_To do_
What you return must be an exact copy of the lines in the listing below between the line holding "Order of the" and the line holding "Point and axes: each", inclusive, and nothing more.

########

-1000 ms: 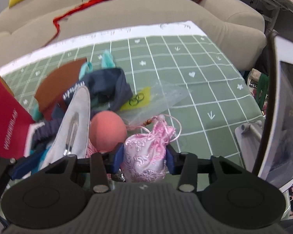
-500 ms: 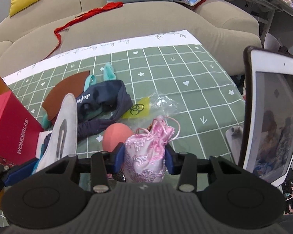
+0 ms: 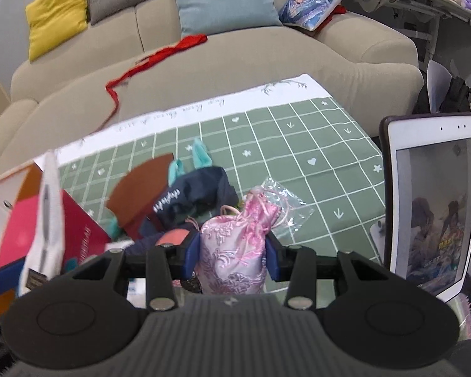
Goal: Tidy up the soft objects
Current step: 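Carry the white felt pouch and pink lace pouch in both grippers to the white box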
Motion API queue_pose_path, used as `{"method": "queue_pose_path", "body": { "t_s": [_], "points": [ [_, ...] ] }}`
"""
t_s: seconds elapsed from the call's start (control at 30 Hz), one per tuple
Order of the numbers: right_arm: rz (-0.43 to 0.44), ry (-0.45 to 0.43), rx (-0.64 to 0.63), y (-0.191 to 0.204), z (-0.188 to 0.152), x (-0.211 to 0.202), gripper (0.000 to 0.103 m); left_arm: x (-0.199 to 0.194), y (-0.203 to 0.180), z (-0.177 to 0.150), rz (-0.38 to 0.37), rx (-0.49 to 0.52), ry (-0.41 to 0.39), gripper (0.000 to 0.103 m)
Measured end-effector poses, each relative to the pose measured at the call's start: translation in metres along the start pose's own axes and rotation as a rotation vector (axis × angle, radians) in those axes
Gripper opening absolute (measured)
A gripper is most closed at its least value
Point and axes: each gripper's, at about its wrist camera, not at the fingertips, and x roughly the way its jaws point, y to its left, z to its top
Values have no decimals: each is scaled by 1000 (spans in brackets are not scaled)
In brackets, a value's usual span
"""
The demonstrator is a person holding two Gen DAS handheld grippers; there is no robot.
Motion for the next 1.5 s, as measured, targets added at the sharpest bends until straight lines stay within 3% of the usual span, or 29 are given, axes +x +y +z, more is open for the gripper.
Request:
{"method": "queue_pose_path", "body": {
  "t_s": [0.2,0.37,0.53,0.87,1.03,1.17,1.33,1.5],
  "points": [
    [-35,-41,-17,13,6,-17,43,-24,25,10,-2,-61,-50,59],
    [13,-123,-14,29,15,-51,43,-41,46,14,-2,-120,-84,59],
    [102,-225,-68,70,22,-92,43,-61,72,21,59,-182,-128,59],
    [336,-229,-269,183,8,-118,43,-96,137,15,238,-294,-196,60],
    [400,-183,-392,238,-9,-115,43,-114,181,4,267,-362,-202,60],
    [438,-122,-463,270,-21,-100,43,-118,215,-6,334,-422,-194,60],
    [452,-27,-521,303,-37,-68,42,-109,253,-20,282,-509,-152,60],
    [440,55,-559,325,-52,-40,43,-93,271,-33,359,-517,-85,60]
  ]
}}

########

_Exercise response_
Order of the numbers: right_arm: rz (-0.43 to 0.44), ry (-0.45 to 0.43), rx (-0.64 to 0.63), y (-0.191 to 0.204), z (-0.188 to 0.152), x (-0.211 to 0.202), gripper (0.000 to 0.103 m); left_arm: x (-0.199 to 0.194), y (-0.203 to 0.180), z (-0.177 to 0.150), rz (-0.38 to 0.37), rx (-0.49 to 0.52), ry (-0.41 to 0.39), gripper (0.000 to 0.103 m)
Measured end-effector poses, each relative to the pose measured at the call's start: translation in metres along the start pose's own axes and rotation as a rotation vector (axis × angle, radians) in those axes
Gripper opening absolute (measured)
A gripper is most closed at its least value
Point and axes: each gripper's, at about its wrist camera, not at the fingertips, and x roughly the way its jaws point, y to its left, z to its top

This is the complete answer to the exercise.